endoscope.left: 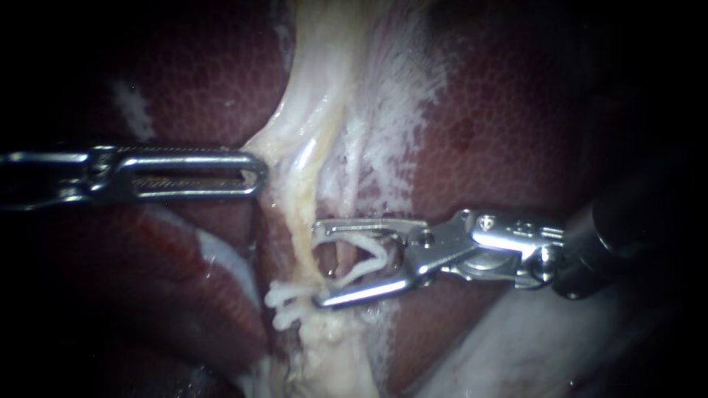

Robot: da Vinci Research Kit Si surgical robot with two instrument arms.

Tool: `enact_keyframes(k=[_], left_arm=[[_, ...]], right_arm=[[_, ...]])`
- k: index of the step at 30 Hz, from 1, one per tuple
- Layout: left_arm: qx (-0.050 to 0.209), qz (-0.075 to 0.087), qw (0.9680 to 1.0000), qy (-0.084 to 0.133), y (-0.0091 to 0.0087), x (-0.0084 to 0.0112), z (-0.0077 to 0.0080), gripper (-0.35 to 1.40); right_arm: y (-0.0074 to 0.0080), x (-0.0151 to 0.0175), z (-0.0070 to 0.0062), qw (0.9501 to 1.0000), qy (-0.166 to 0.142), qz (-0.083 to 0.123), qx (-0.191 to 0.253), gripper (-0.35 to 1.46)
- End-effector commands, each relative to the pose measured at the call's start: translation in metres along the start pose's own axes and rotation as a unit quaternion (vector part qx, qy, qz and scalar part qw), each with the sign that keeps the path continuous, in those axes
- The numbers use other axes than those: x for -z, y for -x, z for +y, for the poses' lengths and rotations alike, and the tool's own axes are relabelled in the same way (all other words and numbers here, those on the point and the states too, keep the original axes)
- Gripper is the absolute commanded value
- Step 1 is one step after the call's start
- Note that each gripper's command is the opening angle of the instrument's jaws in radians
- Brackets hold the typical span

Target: Clipping third clip left tube

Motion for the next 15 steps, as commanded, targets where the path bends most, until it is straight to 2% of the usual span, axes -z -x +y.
enact_keyframes(k=[1, 7, 15], left_arm=[[0.000, 0.000, 1.0000, 0.000, 0.0000, 0.0000, 0.0000, -0.35], [0.000, 0.000, 1.0000, 0.000, -0.0001, 0.0000, 0.0000, -0.35], [0.000, 0.000, 1.0000, 0.000, -0.0001, -0.0001, 0.0001, -0.35]], right_arm=[[0.0000, 0.0000, 0.0002, 1.0000, 0.001, 0.000, 0.000, 0.60], [-0.0002, -0.0010, 0.0004, 1.0000, -0.006, 0.000, 0.000, 0.60], [-0.0013, -0.0025, -0.0006, 0.9993, -0.036, -0.001, -0.009, 0.59]])
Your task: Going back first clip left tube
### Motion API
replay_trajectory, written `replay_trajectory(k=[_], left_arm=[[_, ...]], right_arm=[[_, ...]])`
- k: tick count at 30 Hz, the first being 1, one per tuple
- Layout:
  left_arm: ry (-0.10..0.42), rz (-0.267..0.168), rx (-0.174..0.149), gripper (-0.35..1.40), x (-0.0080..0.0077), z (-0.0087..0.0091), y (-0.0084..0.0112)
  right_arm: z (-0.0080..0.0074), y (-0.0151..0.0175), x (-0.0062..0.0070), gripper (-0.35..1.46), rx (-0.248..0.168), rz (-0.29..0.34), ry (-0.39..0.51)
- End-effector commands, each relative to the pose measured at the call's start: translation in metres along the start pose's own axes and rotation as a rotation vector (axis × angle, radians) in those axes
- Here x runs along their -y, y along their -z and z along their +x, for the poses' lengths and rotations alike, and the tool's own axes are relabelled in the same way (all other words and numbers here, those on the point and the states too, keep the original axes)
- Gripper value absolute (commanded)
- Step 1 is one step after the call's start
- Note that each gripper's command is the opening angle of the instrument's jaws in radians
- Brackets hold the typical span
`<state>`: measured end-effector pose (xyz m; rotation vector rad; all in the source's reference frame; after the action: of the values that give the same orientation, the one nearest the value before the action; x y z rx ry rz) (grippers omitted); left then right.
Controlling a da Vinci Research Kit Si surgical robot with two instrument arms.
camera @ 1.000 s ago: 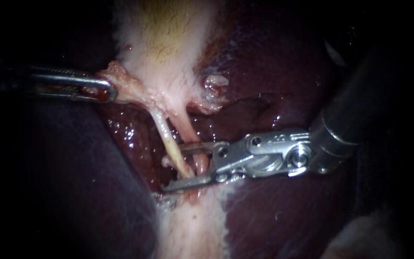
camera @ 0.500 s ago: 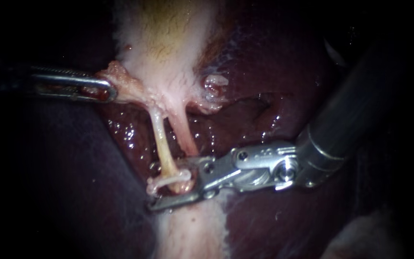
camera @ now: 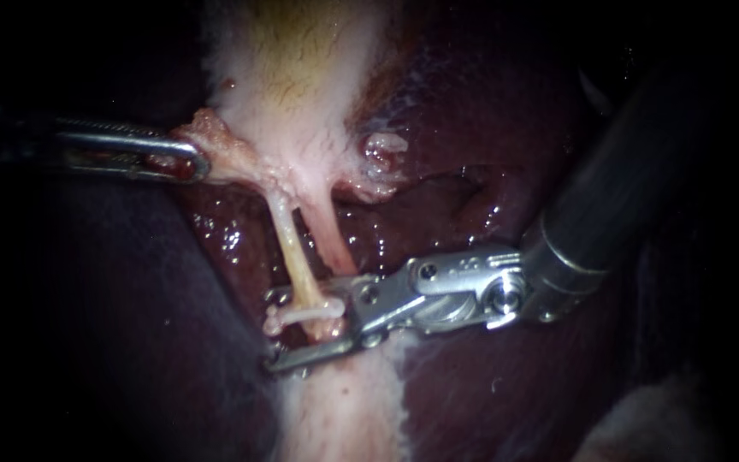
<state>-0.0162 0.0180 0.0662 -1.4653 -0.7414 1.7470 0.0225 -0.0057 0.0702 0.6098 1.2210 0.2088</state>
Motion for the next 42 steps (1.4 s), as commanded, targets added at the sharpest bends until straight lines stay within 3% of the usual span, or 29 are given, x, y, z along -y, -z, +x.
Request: replay_trajectory(k=[1, 6, 14, 22, 32, 42], left_arm=[[0.000, 0.000, 0.000, -0.35, 0.0000, 0.0000, 0.0000], [0.000, 0.000, 0.000, -0.35, 0.0000, 0.0000, 0.0000], [0.000, 0.000, 0.000, -0.35, 0.0000, 0.0000, 0.0001], [0.000, -0.001, 0.000, -0.35, 0.0000, 0.0000, 0.0002], [0.000, -0.001, 0.000, -0.35, 0.0001, 0.0000, 0.0002], [0.000, 0.002, -0.001, -0.35, 0.0001, 0.0000, 0.0002]], right_arm=[[0.0002, 0.0003, 0.0000, 0.50, 0.010, -0.005, 0.000], [0.0008, 0.0016, -0.0001, 0.50, 0.044, -0.028, 0.030], [0.0014, 0.0038, 0.0001, 0.50, 0.040, -0.037, 0.058], [0.0021, 0.0086, 0.0008, 0.50, 0.036, -0.051, 0.153], [0.0031, 0.0158, 0.0017, 0.50, 0.033, -0.089, 0.167], [0.0030, 0.0182, 0.0020, 0.50, 0.035, -0.118, 0.167]])
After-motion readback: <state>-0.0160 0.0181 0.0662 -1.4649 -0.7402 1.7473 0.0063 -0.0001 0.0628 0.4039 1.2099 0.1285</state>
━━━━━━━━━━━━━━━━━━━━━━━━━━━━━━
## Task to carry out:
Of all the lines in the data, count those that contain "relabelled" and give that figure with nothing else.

## Finished exercise:
2